> [Activity] Repeat the data exactly as it stands.

Start of Block

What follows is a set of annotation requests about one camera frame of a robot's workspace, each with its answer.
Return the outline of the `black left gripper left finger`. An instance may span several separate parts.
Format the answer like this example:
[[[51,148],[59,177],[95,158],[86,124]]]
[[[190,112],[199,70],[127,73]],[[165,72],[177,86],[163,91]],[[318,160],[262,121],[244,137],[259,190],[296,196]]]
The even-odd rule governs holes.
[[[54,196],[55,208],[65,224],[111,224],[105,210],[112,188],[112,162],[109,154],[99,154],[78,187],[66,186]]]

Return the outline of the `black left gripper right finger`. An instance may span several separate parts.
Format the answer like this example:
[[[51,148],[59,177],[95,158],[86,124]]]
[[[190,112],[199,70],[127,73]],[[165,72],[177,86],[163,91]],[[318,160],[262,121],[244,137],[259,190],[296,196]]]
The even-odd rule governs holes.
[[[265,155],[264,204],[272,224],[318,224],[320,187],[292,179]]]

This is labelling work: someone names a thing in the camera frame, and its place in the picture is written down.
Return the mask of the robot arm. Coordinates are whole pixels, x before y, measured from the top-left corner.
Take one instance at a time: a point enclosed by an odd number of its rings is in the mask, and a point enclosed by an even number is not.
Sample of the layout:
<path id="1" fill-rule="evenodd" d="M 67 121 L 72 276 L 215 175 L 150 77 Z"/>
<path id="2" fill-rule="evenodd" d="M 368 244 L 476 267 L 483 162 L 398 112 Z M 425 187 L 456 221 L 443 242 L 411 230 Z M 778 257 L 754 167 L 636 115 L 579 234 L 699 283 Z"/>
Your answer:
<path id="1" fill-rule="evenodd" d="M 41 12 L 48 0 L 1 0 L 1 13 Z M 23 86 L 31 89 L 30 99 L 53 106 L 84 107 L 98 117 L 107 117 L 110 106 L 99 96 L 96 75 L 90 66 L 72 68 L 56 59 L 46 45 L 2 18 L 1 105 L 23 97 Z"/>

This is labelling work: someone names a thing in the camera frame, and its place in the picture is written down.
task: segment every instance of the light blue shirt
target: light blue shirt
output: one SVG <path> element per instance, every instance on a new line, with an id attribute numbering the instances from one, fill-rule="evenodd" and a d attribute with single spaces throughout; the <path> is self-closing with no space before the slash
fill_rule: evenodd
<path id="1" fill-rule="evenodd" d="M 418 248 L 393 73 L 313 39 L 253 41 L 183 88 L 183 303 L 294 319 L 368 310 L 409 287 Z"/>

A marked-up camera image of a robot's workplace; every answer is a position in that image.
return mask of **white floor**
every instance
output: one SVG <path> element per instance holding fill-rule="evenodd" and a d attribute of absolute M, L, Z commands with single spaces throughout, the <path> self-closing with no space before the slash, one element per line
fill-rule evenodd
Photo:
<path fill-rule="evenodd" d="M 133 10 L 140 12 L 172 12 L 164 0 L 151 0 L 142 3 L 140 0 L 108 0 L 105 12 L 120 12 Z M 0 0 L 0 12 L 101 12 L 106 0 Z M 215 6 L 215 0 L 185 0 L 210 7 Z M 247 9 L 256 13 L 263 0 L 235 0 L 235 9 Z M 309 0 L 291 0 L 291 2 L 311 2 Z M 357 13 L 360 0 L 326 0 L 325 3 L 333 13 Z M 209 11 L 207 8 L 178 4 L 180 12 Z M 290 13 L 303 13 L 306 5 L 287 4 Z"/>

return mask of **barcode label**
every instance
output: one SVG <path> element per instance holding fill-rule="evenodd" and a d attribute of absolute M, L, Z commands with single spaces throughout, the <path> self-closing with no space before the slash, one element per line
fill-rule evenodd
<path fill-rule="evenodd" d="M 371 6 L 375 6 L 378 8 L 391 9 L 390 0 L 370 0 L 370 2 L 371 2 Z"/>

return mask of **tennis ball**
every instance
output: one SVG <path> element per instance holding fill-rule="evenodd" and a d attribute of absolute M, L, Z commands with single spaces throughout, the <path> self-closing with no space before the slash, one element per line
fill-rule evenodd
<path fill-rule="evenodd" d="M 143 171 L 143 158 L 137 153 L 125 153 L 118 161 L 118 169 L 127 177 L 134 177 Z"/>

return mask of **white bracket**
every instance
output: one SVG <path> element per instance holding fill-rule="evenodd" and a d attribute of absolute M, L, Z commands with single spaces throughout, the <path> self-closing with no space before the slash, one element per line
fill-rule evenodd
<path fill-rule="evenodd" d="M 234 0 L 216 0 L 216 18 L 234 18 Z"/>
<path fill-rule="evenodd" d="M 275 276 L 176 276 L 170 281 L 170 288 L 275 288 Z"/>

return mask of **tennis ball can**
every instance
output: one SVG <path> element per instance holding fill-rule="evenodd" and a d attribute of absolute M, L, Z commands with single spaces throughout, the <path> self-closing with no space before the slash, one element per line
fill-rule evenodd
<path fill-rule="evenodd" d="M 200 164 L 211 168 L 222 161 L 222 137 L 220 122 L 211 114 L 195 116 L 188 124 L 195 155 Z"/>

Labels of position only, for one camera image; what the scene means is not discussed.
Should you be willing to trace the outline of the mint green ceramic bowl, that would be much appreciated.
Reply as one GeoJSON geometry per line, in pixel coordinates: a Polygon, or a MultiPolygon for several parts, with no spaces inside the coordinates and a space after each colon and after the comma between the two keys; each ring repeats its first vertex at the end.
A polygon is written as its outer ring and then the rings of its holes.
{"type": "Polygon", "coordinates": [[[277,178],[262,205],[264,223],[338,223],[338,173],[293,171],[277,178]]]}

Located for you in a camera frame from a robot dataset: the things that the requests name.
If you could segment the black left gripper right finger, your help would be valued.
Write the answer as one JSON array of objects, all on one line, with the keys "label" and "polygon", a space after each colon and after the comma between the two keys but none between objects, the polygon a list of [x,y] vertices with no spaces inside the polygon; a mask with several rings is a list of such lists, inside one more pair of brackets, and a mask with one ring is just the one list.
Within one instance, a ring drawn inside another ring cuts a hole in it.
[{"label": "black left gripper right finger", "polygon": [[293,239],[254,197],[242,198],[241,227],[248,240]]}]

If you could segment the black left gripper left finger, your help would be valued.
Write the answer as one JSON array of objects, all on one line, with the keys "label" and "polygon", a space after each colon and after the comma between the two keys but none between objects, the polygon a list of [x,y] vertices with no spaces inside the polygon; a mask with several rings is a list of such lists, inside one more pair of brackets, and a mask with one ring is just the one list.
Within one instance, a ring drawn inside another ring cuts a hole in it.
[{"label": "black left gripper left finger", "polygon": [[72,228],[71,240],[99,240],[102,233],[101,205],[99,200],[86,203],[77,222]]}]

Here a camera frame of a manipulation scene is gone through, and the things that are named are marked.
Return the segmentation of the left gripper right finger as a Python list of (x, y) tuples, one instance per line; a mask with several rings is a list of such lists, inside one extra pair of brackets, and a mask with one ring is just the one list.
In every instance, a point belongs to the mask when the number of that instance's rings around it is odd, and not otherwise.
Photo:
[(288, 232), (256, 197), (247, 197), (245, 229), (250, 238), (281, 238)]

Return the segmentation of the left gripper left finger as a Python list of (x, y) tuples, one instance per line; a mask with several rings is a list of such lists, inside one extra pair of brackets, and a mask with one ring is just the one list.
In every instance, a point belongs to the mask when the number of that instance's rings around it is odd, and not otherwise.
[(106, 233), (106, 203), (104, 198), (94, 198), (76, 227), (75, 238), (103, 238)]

End of Block

> [Answer for the task]
What follows is a set of annotation requests about one camera frame of a robot's workspace, each with its answer.
Return the outline of the `black left gripper left finger`. An instance may span several separate parts.
Format the answer like this example:
[[[51,148],[59,177],[95,158],[86,124]]]
[[[190,112],[199,70],[127,73]],[[165,72],[177,86],[163,91]],[[318,160],[262,121],[244,137],[259,190],[296,196]]]
The even-odd rule governs holes.
[[[54,196],[55,208],[65,224],[111,224],[105,210],[112,188],[112,162],[109,154],[99,154],[78,187],[66,186]]]

Return the outline of the `black left gripper right finger`. An instance may span several separate parts.
Format the answer like this example:
[[[51,148],[59,177],[95,158],[86,124]]]
[[[190,112],[199,70],[127,73]],[[165,72],[177,86],[163,91]],[[318,160],[262,121],[244,137],[259,190],[296,196]]]
The even-odd rule governs holes.
[[[265,155],[264,204],[272,224],[318,224],[320,187],[292,179]]]

This is labelling work: someone names a thing in the camera frame, and its place in the picture is written down.
Return the mask of the robot arm. Coordinates are whole pixels, x before y, measured from the top-left corner.
Take one instance at a time: a point enclosed by an odd number of its rings is in the mask, and a point enclosed by an even number is not.
Sample of the layout:
<path id="1" fill-rule="evenodd" d="M 67 121 L 72 276 L 215 175 L 150 77 Z"/>
<path id="2" fill-rule="evenodd" d="M 368 244 L 476 267 L 483 162 L 398 112 Z M 425 187 L 456 221 L 443 242 L 411 230 Z M 778 257 L 754 167 L 636 115 L 579 234 L 699 283 Z"/>
Your answer:
<path id="1" fill-rule="evenodd" d="M 41 12 L 48 0 L 1 0 L 1 13 Z M 23 86 L 31 89 L 30 99 L 53 106 L 84 107 L 98 117 L 107 117 L 110 106 L 99 96 L 96 75 L 90 66 L 72 68 L 56 59 L 46 45 L 2 18 L 1 105 L 23 97 Z"/>

This is labelling work: someone names a thing in the camera frame, and its place in the picture is written down.
task: segment every instance of the light blue shirt
target: light blue shirt
output: one SVG <path> element per instance, every instance on a new line, with an id attribute numbering the instances from one, fill-rule="evenodd" and a d attribute with single spaces throughout; the <path> is self-closing with no space before the slash
fill_rule: evenodd
<path id="1" fill-rule="evenodd" d="M 418 248 L 393 73 L 313 39 L 253 41 L 183 88 L 183 303 L 294 319 L 368 310 L 409 287 Z"/>

A marked-up camera image of a robot's workplace; every answer is a position in that image.
return mask of **white floor**
every instance
output: one SVG <path> element per instance holding fill-rule="evenodd" and a d attribute of absolute M, L, Z commands with single spaces throughout, the <path> self-closing with no space before the slash, one element per line
fill-rule evenodd
Photo:
<path fill-rule="evenodd" d="M 133 10 L 140 12 L 172 12 L 164 0 L 151 0 L 142 3 L 140 0 L 108 0 L 105 12 L 120 12 Z M 0 0 L 0 12 L 101 12 L 106 0 Z M 215 6 L 215 0 L 185 0 L 210 7 Z M 247 9 L 256 13 L 263 0 L 235 0 L 235 9 Z M 309 0 L 291 0 L 291 2 L 311 2 Z M 357 13 L 360 0 L 326 0 L 325 3 L 333 13 Z M 209 11 L 207 8 L 178 4 L 180 12 Z M 290 13 L 303 13 L 306 5 L 287 4 Z"/>

return mask of **barcode label**
every instance
output: one SVG <path> element per instance holding fill-rule="evenodd" and a d attribute of absolute M, L, Z commands with single spaces throughout, the <path> self-closing with no space before the slash, one element per line
fill-rule evenodd
<path fill-rule="evenodd" d="M 371 6 L 375 6 L 378 8 L 391 9 L 390 0 L 370 0 L 370 2 L 371 2 Z"/>

return mask of **tennis ball**
every instance
output: one SVG <path> element per instance holding fill-rule="evenodd" and a d attribute of absolute M, L, Z commands with single spaces throughout, the <path> self-closing with no space before the slash, one element per line
fill-rule evenodd
<path fill-rule="evenodd" d="M 143 171 L 143 158 L 137 153 L 125 153 L 118 161 L 118 169 L 127 177 L 134 177 Z"/>

return mask of **white bracket**
every instance
output: one SVG <path> element per instance holding fill-rule="evenodd" and a d attribute of absolute M, L, Z commands with single spaces throughout, the <path> self-closing with no space before the slash, one element per line
fill-rule evenodd
<path fill-rule="evenodd" d="M 234 0 L 216 0 L 216 18 L 234 18 Z"/>
<path fill-rule="evenodd" d="M 275 276 L 176 276 L 170 281 L 170 288 L 275 288 Z"/>

return mask of **tennis ball can**
every instance
output: one SVG <path> element per instance holding fill-rule="evenodd" and a d attribute of absolute M, L, Z commands with single spaces throughout, the <path> self-closing with no space before the slash, one element per line
fill-rule evenodd
<path fill-rule="evenodd" d="M 200 164 L 211 168 L 222 161 L 222 137 L 220 122 L 211 114 L 195 116 L 188 124 L 195 155 Z"/>

Labels of position only, for one camera image; what the scene means is not discussed.
Should you be willing to trace the outline of the mint green ceramic bowl, that would be much appreciated.
Reply as one GeoJSON geometry per line, in pixel coordinates: a Polygon, or a MultiPolygon for several parts, with no spaces inside the coordinates and a space after each colon and after the comma between the two keys; each ring repeats its first vertex at the end.
A polygon is written as its outer ring and then the rings of its holes.
{"type": "Polygon", "coordinates": [[[277,178],[262,205],[264,223],[338,223],[338,173],[293,171],[277,178]]]}

Located for you in a camera frame from a robot dataset: the things that the requests name.
If you could segment the black left gripper right finger, your help would be valued.
Write the answer as one JSON array of objects, all on one line, with the keys "label" and "polygon", a space after each colon and after the comma between the two keys but none between objects, the polygon a list of [x,y] vertices with no spaces inside the polygon; a mask with several rings is a list of such lists, inside one more pair of brackets, and a mask with one ring is just the one list.
Within one instance, a ring drawn inside another ring cuts a hole in it.
[{"label": "black left gripper right finger", "polygon": [[293,239],[254,197],[242,198],[241,227],[248,240]]}]

If you could segment the black left gripper left finger, your help would be valued.
Write the answer as one JSON array of objects, all on one line, with the keys "label" and "polygon", a space after each colon and after the comma between the two keys but none between objects, the polygon a list of [x,y] vertices with no spaces inside the polygon; a mask with several rings is a list of such lists, inside one more pair of brackets, and a mask with one ring is just the one list.
Within one instance, a ring drawn inside another ring cuts a hole in it.
[{"label": "black left gripper left finger", "polygon": [[72,228],[71,240],[99,240],[102,233],[101,205],[99,200],[86,203],[77,222]]}]

Here a camera frame of a manipulation scene is gone through, and the things that are named are marked.
Return the segmentation of the left gripper right finger as a Python list of (x, y) tuples, one instance per line; a mask with several rings is a list of such lists, inside one extra pair of brackets, and a mask with one ring is just the one list.
In every instance, a point belongs to the mask when the number of that instance's rings around it is odd, and not otherwise.
Photo:
[(288, 232), (256, 197), (247, 197), (245, 229), (250, 238), (281, 238)]

Return the segmentation of the left gripper left finger as a Python list of (x, y) tuples, one instance per line; a mask with several rings is a list of such lists, inside one extra pair of brackets, and a mask with one ring is just the one list.
In every instance, a point belongs to the mask when the number of that instance's rings around it is odd, and not otherwise.
[(106, 233), (106, 203), (104, 198), (94, 198), (76, 227), (75, 238), (103, 238)]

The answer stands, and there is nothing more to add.